In the entries below, which lines run from the one containing "<point>338,51</point>" to the one containing "<point>54,87</point>"? Copy exactly those lines, ends included, and no others.

═══ Extracted information ═══

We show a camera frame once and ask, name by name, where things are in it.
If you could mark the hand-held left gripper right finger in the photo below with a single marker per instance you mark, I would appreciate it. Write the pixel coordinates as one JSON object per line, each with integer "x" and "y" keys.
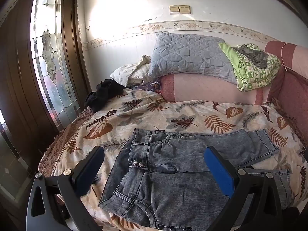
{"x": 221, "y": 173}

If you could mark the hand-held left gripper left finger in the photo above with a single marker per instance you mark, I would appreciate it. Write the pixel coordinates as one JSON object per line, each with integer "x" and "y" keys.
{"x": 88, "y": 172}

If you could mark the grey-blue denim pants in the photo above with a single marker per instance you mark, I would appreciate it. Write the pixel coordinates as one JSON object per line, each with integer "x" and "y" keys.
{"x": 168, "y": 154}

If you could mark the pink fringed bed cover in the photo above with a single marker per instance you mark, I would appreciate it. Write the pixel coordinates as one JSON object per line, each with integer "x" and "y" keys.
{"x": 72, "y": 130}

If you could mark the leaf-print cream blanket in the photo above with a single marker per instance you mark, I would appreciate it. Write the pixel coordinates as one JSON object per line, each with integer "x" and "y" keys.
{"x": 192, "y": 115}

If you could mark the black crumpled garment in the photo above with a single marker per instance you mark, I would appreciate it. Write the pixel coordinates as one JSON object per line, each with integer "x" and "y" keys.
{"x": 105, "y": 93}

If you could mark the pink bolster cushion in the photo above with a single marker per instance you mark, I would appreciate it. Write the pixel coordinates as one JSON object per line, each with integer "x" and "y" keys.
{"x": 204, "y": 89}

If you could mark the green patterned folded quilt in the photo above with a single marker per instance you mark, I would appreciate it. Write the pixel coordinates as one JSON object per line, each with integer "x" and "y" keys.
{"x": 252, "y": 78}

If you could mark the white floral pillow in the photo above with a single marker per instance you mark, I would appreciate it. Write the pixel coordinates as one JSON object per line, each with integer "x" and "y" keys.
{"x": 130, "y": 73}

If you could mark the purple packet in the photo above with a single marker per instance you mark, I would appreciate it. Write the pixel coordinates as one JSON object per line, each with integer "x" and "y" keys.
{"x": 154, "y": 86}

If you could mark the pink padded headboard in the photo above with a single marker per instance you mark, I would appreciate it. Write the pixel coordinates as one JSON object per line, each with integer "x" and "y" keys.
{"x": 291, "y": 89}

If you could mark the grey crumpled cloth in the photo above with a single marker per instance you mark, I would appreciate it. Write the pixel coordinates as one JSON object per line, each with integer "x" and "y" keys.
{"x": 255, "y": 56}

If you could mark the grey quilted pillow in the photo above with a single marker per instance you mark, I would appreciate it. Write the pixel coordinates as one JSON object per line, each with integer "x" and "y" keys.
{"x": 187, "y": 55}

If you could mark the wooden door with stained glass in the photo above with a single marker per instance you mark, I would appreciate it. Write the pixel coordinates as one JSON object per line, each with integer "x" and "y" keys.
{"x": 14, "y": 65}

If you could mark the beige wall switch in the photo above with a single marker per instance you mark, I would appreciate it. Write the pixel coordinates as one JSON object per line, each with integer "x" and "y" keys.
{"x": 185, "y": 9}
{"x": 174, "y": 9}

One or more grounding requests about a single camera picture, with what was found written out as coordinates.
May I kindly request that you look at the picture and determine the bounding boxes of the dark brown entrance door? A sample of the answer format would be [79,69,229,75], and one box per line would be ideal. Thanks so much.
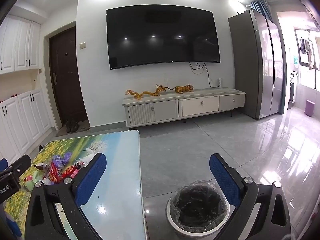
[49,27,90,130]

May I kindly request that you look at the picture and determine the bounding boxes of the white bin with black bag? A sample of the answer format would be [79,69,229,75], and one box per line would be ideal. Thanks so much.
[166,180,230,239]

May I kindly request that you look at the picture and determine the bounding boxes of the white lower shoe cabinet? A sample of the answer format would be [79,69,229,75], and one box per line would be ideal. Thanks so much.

═══
═══ Extracted information ═══

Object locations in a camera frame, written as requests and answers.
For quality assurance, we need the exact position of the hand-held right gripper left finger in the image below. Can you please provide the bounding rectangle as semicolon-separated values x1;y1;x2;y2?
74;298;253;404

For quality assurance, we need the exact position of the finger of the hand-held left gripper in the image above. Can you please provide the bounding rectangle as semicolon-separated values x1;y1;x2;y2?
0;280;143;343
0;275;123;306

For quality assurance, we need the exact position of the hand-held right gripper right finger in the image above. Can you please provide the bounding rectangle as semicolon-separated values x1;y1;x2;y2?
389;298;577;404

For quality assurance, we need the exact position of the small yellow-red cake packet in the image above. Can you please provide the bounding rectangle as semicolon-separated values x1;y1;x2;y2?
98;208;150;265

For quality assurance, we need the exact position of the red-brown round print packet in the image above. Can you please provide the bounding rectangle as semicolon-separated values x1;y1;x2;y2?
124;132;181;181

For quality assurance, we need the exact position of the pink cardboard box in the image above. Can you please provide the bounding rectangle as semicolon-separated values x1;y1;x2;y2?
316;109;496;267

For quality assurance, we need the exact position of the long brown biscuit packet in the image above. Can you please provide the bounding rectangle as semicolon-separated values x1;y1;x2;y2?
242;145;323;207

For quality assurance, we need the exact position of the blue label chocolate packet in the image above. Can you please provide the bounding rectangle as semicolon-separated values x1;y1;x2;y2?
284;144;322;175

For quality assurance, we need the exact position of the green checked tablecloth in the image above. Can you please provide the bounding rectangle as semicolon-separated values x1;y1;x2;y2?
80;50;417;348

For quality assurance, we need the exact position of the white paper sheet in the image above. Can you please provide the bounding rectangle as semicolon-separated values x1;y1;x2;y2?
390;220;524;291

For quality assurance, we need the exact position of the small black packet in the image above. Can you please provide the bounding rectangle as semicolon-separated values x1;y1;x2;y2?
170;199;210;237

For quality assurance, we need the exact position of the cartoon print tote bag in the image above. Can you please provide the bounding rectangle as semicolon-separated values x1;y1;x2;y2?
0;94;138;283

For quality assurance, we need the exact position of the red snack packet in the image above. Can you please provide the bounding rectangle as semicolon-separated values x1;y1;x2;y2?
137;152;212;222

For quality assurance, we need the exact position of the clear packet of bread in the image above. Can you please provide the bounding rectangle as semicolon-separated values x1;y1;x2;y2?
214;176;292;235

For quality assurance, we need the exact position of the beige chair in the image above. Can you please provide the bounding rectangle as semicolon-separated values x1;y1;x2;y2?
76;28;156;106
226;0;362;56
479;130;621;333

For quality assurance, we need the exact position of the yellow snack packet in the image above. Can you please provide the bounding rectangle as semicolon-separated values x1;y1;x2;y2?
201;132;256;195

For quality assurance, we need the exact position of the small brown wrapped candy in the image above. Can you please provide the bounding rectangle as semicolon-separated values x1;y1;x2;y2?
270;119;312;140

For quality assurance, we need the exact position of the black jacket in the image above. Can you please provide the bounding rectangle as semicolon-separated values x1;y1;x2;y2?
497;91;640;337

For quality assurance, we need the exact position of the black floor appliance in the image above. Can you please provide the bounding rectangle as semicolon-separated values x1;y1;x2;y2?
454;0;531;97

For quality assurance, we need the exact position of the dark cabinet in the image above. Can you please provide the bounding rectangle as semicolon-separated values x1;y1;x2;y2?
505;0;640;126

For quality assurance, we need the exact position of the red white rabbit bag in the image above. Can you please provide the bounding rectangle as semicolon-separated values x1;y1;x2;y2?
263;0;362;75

═══
═══ Extracted information ═══

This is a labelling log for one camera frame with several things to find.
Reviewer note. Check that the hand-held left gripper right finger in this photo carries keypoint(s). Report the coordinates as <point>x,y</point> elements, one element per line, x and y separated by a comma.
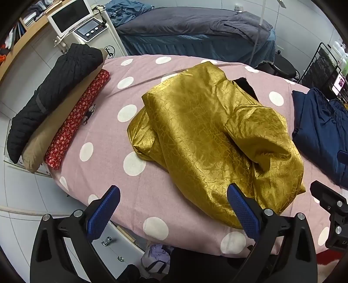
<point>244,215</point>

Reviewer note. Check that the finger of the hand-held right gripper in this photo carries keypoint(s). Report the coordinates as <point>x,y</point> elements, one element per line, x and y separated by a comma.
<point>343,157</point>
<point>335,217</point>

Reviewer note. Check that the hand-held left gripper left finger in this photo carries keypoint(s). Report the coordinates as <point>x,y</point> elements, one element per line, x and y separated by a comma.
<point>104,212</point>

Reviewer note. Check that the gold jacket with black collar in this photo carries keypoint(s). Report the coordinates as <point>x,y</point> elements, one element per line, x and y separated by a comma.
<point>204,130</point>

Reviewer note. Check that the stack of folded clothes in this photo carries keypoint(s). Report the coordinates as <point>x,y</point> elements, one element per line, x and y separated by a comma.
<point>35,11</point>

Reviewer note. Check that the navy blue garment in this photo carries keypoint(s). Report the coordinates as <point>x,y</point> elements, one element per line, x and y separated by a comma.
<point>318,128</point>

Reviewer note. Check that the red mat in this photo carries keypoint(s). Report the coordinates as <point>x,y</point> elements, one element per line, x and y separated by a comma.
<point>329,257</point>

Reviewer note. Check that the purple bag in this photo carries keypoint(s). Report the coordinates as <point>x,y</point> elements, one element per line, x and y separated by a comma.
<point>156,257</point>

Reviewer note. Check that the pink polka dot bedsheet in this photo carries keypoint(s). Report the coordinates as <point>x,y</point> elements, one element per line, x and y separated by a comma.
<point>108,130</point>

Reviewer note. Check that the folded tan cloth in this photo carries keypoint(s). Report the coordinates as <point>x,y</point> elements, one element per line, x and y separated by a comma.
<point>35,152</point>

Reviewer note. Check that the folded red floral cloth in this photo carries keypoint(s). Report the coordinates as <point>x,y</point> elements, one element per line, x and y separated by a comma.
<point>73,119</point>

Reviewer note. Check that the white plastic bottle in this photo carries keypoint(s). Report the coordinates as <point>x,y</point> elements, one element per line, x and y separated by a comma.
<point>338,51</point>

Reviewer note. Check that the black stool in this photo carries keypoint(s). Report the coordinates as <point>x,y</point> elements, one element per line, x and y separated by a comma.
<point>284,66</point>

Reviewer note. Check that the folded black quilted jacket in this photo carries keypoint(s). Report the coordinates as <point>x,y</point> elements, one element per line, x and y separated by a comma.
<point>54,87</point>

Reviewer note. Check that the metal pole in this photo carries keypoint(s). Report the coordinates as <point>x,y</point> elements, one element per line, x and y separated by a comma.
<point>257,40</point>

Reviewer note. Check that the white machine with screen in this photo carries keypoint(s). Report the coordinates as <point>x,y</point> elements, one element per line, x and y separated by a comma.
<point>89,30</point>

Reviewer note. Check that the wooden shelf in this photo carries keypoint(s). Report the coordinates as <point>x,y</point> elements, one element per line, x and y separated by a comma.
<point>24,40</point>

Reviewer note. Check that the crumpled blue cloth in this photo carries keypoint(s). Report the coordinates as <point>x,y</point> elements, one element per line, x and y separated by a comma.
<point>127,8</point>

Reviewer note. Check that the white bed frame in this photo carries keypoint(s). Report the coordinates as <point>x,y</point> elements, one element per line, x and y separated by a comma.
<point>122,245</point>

═══

# Response area
<point>338,51</point>

Reviewer note. Check that the black stool in this photo carries keypoint(s). Report the coordinates as <point>x,y</point> elements, one element per line, x and y separated by a comma.
<point>284,66</point>

Reviewer note. Check that the folded black quilted jacket in this photo carries keypoint(s). Report the coordinates as <point>x,y</point> elements, one element per line, x and y separated by a comma.
<point>54,87</point>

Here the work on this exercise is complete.